Origin of the Universe
Exhibition |A bejeweled topography of female power.
Gazing down on the lovable hodge-podge that makes up the Brooklyn Museum's lower floors has sat, since last September, a world of coherent glamor by Brooklyn-based artist Mickalene Thomas — vast, overwhelming topographies of the female form and experience, with no jewel left unplaced. Real, three-dimensional jewels, by the way. Rhinestones are one of the staples of the Thomas palette and are arranged in no unintentional way among paintings of the heroines of Thomas' personal history.
In Origin of the Universe (a take off of Gustave Courbet's L'Origine du monde for the snoozers of Art History 101), Thomas explores motifs of African-American femininity, particularly that of the 1970's, through portraits, collages, installations, and a short film depicting an adorned, but fragile Mama Bush (Thomas’ mother). The experience comes across not as disjointed forays into distinct media territories, but rather as a vertical look at Thomas' multi-leveled perspective, as if her brain were a house and the exhibition were a dollhouse replica, cut in half for the sake of better access.

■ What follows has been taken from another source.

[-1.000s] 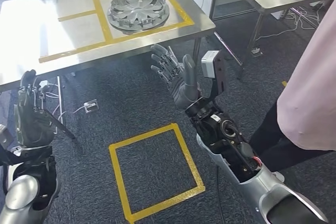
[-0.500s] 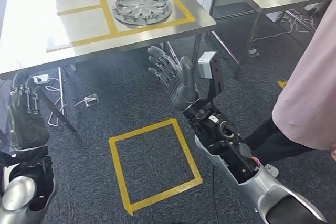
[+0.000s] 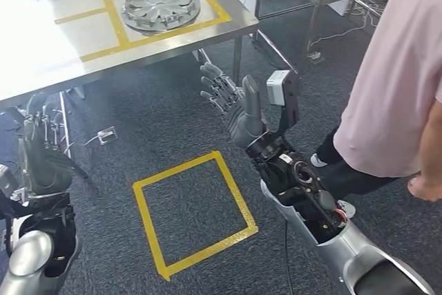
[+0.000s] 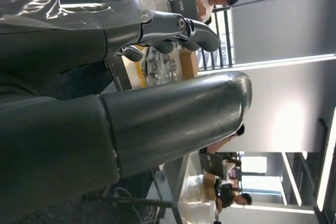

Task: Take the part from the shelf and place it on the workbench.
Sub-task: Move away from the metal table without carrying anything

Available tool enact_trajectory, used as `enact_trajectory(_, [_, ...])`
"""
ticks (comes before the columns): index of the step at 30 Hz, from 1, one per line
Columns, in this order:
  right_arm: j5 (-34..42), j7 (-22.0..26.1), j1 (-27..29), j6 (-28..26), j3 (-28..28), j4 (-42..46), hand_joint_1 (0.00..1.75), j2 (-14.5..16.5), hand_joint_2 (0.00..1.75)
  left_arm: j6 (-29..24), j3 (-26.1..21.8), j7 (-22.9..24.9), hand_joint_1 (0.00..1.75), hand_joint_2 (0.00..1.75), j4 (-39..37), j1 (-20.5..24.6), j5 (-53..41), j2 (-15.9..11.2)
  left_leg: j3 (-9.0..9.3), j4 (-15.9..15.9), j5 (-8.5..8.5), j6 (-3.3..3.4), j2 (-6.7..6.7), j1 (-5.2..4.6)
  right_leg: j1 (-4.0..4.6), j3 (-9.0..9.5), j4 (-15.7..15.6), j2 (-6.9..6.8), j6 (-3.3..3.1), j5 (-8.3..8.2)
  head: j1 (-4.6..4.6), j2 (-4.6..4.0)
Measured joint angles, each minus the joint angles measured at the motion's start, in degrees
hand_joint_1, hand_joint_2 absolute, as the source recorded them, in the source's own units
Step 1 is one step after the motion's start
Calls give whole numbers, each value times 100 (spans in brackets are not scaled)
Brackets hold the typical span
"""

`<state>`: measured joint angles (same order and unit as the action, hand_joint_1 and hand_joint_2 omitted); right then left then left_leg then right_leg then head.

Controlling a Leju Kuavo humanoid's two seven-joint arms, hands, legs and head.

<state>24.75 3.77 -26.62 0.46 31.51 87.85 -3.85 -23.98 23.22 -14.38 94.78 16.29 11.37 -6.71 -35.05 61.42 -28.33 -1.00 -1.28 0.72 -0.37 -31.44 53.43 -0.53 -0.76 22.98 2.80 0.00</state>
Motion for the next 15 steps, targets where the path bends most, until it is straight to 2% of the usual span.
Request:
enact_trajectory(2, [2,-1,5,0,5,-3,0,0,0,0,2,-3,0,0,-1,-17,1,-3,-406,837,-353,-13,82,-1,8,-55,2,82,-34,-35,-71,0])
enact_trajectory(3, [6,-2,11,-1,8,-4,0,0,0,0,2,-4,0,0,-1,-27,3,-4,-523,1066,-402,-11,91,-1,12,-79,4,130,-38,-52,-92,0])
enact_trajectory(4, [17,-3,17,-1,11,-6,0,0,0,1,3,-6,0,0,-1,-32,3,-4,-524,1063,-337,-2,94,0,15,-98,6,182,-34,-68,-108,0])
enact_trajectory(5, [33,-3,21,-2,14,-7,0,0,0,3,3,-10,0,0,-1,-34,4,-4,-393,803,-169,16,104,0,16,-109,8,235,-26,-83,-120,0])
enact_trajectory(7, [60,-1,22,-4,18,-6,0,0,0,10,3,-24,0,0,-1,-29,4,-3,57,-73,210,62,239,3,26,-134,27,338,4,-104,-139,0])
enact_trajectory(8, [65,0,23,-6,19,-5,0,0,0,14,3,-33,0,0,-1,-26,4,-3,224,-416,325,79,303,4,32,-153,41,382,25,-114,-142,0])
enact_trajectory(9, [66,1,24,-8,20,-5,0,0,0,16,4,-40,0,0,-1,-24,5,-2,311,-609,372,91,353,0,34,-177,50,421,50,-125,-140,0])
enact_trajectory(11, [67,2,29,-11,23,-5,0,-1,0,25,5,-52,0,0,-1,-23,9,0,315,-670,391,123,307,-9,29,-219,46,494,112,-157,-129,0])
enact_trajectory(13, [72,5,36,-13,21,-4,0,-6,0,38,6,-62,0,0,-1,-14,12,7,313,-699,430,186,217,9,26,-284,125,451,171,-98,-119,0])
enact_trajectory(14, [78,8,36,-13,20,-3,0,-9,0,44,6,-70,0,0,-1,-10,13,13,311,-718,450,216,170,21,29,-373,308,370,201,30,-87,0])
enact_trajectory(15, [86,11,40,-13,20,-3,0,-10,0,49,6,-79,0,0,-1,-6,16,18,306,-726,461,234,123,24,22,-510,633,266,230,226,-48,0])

The images Thomas conjures through her collage-like paintings and documentary vignette are of women with power, if not over their circumstances, then at least over their bodies — faces full of knowing sexuality and personality. Thomas is irreverent in her awareness of the iconicness of her characters, both at the height of their beauty and throughout its unsettling dissipation. In this regard, her mother is center stage. The installations of domestic interiors that were built specifically for this showing provide exactly the physical context one might expect would surround these individuals. That the exhibit never toys with anachronism may be its only deficiency.